El Instituto del Fondo Nacional de la Vivienda para los Trabajadores, Infonavit, reportó que su índice de morosidad ya supera al promedio que registran los bancos comerciales en México. El dato encendió las alertas porque coloca al instituto con un nivel de cartera vencida más alto que el del sistema financiero tradicional, en un momento donde el pago de créditos hipotecarios se ha vuelto más complicado para miles de familias.
Analistas y autoridades del propio Infonavit señalan que el desempleo es una de las causas que más peso tiene en este incremento. La pérdida de ingresos formales, los cambios de empleo y la informalidad impiden que muchos acreditados mantengan al corriente sus pagos mensuales. A eso se suma el efecto de créditos contratados en Veces Salarios Mínimos, que crecieron por años y dejaron mensualidades más altas cuando subió el salario mínimo.
El organismo explicó que la morosidad no solo afecta las finanzas del instituto, sino también la posibilidad de otorgar nuevos créditos a derechohabientes que buscan casa. Por eso, Infonavit ha reforzado programas de apoyo como el Borrón y Cuenta Nueva, descuentos por liquidación anticipada y convenios de reestructura para quienes perdieron su empleo o redujeron sus ingresos.
A diferencia de la banca, Infonavit no puede dejar de cobrar ni recuperar las viviendas con la misma rapidez. Eso hace que la cartera vencida se mantenga más tiempo en sus balances. Mientras los bancos reportan índices de morosidad alrededor de 2.5%, Infonavit ya supera ese umbral y se ubica en niveles más altos, según datos del último reporte trimestral.

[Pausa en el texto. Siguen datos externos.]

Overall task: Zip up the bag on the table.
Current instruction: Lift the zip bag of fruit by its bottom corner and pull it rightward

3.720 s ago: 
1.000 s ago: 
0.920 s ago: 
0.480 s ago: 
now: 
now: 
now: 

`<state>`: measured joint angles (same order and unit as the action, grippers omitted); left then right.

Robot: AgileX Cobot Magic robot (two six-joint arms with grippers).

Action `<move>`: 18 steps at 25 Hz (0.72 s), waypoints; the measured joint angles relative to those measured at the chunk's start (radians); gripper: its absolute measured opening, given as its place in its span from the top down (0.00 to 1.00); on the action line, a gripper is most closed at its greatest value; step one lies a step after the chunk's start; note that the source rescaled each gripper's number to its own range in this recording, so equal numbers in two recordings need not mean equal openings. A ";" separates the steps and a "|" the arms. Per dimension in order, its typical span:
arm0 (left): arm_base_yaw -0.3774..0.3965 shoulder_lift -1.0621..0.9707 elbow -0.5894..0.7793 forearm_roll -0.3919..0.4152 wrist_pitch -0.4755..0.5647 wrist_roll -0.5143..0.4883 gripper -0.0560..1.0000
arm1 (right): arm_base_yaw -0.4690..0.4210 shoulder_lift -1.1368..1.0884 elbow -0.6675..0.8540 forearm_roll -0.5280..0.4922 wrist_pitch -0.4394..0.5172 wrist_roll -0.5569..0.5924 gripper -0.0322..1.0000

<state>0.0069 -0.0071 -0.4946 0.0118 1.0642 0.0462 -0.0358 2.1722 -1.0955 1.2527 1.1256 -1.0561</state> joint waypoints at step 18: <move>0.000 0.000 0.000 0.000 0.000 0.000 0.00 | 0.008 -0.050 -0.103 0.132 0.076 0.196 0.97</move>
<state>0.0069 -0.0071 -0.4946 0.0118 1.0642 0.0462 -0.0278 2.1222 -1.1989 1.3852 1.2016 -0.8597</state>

Especialistas advierten que si el desempleo no cede y los salarios no recuperan poder de compra, el problema podría crecer. Por ello, el instituto insiste en que los acreditados con dificultades se acerquen antes de caer en atraso, ya que existen opciones para congelar pagos o reducir la mensualidad de forma temporal.
La situación pone presión sobre Infonavit para ajustar sus esquemas de cobranza y para que el gobierno impulse políticas que protejan el empleo formal, que al final es la mejor garantía de pago.